| Summary: | MLdonkey 2.6.4 keeps crashing without feedback | ||
|---|---|---|---|
| Product: | Gentoo Linux | Reporter: | Master One <MasterOne> |
| Component: | Current packages | Assignee: | Gentoo net-p2p team <net-p2p> |
| Status: | RESOLVED FIXED | ||
| Severity: | critical | CC: | gentoo, ikelos, netz |
| Priority: | High | ||
| Version: | unspecified | ||
| Hardware: | x86 | ||
| OS: | Linux | ||
| Whiteboard: | |||
| Package list: | Runtime testing required: | --- | |
|
Description
Master One
2005-09-12 00:17:29 UTC
you've written, you've lowered nice level from 19 to 0 and crashes become rarely. well - in fact you've increase mlnet priority (-20 is the highest and 20 is the lowest one). it may mean, that mlnet dies, when it has not sufficient amount of cpu activity (which ofcourse shouldn't happen, but...). could you try to turn off the CPU governor, so the machine runs always with it's default 2. 4GHz and let us know it that change anything? @Marcin Kryczek It may be worth a try, but I don't really think that has something to do with it.
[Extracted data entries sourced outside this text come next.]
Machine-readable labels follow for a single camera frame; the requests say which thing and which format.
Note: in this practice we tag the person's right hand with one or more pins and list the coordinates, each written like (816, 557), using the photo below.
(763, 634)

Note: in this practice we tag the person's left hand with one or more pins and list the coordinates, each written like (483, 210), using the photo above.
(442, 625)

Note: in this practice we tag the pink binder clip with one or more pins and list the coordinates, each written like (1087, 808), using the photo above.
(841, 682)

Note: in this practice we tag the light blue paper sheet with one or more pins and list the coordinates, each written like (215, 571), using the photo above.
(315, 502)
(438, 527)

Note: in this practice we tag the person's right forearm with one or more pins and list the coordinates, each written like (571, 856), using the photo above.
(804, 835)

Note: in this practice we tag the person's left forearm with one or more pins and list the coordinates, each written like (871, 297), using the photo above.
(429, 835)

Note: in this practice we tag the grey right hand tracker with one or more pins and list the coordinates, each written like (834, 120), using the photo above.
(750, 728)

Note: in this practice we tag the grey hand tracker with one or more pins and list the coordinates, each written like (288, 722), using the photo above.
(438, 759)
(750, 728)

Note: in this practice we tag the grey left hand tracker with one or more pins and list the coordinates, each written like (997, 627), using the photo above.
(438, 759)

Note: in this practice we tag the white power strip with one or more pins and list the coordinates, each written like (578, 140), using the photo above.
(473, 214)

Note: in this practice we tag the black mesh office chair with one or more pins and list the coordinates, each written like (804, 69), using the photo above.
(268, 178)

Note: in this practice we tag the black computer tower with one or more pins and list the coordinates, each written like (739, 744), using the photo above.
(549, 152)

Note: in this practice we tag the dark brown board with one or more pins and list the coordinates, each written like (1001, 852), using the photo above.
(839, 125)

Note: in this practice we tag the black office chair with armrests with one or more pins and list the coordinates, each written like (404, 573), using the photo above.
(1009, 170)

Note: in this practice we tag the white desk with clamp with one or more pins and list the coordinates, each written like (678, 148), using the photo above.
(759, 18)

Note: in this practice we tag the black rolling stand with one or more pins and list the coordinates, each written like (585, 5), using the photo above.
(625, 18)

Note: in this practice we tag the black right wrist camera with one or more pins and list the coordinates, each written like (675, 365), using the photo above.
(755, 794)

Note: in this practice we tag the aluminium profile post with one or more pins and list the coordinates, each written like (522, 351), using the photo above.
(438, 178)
The reason is, that machine stays at 300 MHz most of the time, and mlnet then consumes only about 10% CPU and 6% MEM. The ondemand trigger is set to 80%, and as soon as that value is reached, the CPU immediately goes up till 2.4 GHz, so there is nothing maxing out the CPU power at any given time. On the other hand, those crashes just seem to appear totally randomly. ATM the core shows an uptime of 3.5 hours, with the CPU frequency staying at 300 MHz and 15 BT downloads. After the next crash occures, I will set the CPU govenor to "performance", to see what happens then. I _suppose_ I'm getting mldonkey crashes, too. I say 'suppose', since the error I'm experiencing is system hang on shutdown while 'Stopping service mldonkey' and a leftover mlnet.pid. Could this be related to bug #103433? I'll try to witness such a crash, right now it's running and I can stop it without problems with /etc/init.d/mldonkey stop. (In reply to comment #0) > distcc 2.18.3 i686-pc-linux-gnu (protocols 1 and 2) (default port 3632) > MAKEOPTS="-j5" I had some problems on Solaris with distcc, make -j5 and Ocaml applications. Try compiling Ocaml and MLDonkey without distcc and with make -j1. Maybe it helps. Both the versions in portage and the precompiled cores from http://download.berlios.de/pub/mldonkey/spiralvoice/ crash. The 2.6.4 precomp core logs 2005/09/13 22:53:39 [cF] Checksum computation failed: Exception: os_read failed: Input/output error before dying. @Daniel Vianna
That has to be another problem, because my issue does not result in any error
message.
In the meantime, I tried some different things:
- Recompiled ocaml 3.08.3 and mldoney 2.6.4 with the following settings:
CFLAGS="-O1 -march=pentium4 -pipe -fomit-frame-pointer"
MAKEOPTS="-j1"
FEATURES="-ccache -distcc"
- Added the following system settings:
/etc/security/limits.conf
* soft nproc 4096
* hard nproc 16384
* soft nofile 4096
* hard nofile 65536
/etc/sysctl.conf
kernel.shmall = 2097152
kernel.shmmax = 2147483648
kernel.shmmni = 4096
kernel.sem = 250 32000 100 128
fs.file-max = 65536
I don't know, if any of these measures helped, but it seems to be more stable
again. The actual uptime of the core is one day, before that it was about 9
hours (then it crashed again after adding some new torrents).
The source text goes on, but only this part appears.